- TO DO -
Please retype the data below in full.

- INFORMATION SUPPLIED -
#####
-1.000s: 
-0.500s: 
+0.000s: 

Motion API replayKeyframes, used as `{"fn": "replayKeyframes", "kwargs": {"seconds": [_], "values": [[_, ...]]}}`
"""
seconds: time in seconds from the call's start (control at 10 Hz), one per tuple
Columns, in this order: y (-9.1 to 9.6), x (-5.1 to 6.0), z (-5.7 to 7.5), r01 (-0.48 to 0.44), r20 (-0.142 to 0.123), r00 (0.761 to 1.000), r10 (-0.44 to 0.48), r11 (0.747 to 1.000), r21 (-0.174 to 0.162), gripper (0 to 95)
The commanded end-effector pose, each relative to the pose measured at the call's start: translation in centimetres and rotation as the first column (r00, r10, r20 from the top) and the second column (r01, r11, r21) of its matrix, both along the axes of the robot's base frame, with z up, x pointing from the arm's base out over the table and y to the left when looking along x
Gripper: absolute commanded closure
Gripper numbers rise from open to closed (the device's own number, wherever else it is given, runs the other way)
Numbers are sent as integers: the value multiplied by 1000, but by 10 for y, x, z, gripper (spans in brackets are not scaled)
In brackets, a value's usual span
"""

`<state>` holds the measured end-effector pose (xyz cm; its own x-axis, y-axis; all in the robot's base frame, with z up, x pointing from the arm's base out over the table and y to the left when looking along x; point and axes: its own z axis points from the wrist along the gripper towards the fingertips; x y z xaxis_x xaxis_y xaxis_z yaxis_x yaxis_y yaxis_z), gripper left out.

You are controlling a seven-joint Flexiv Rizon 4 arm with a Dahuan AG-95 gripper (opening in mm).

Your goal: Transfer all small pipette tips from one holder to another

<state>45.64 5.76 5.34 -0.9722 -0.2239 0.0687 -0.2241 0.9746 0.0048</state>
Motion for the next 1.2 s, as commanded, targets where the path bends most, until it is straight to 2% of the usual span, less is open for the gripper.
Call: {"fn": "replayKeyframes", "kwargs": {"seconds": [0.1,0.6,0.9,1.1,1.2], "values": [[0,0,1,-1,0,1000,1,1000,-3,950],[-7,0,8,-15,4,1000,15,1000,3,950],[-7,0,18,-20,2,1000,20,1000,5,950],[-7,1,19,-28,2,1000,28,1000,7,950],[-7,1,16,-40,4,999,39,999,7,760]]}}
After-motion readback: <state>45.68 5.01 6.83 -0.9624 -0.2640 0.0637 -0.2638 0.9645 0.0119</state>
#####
- TASK RESULT -
-1.000s: 
-0.500s: 
+0.000s: 

Motion API replayKeyframes, used as `{"fn": "replayKeyframes", "kwargs": {"seconds": [_], "values": [[_, ...]]}}`
"""
seconds: time in seconds from the call's start (control at 10 Hz), one per tuple
Columns, in this order: y (-9.1 to 9.6), x (-5.1 to 6.0), z (-5.7 to 7.5), r01 (-0.48 to 0.44), r20 (-0.142 to 0.123), r00 (0.761 to 1.000), r10 (-0.44 to 0.48), r11 (0.747 to 1.000), r21 (-0.174 to 0.162), gripper (0 to 95)
The commanded end-effector pose, each relative to the pose measured at the call's start: translation in centimetres and rotation as the first column (r00, r10, r20 from the top) and the second column (r01, r11, r21) of its matrix, both along the axes of the robot's base frame, with z up, x pointing from the arm's base out over the table and y to the left when looking along x
Gripper: absolute commanded closure
Gripper numbers rise from open to closed (the device's own number, wherever else it is given, runs the other way)
Numbers are sent as integers: the value multiplied by 1000, but by 10 for y, x, z, gripper (spans in brackets are not scaled)
In brackets, a value's usual span
"""

`<state>` holds the measured end-effector pose (xyz cm; its own x-axis, y-axis; all in the robot's base frame, with z up, x pointing from the arm's base out over the table and y to the left when looking along x; point and axes: its own z axis points from the wrist along the gripper towards the fingertips; x y z xaxis_x xaxis_y xaxis_z yaxis_x yaxis_y yaxis_z), gripper left out.

You are controlling a seven-joint Flexiv Rizon 4 arm with a Dahuan AG-95 gripper (opening in mm).

Your goal: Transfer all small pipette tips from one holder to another

<state>45.64 5.76 5.34 -0.9722 -0.2239 0.0687 -0.2241 0.9746 0.0048</state>
Motion for the next 1.2 s, as commanded, targets where the path bends most, until it is straight to 2% of the usual span, less is open for the gripper.
Call: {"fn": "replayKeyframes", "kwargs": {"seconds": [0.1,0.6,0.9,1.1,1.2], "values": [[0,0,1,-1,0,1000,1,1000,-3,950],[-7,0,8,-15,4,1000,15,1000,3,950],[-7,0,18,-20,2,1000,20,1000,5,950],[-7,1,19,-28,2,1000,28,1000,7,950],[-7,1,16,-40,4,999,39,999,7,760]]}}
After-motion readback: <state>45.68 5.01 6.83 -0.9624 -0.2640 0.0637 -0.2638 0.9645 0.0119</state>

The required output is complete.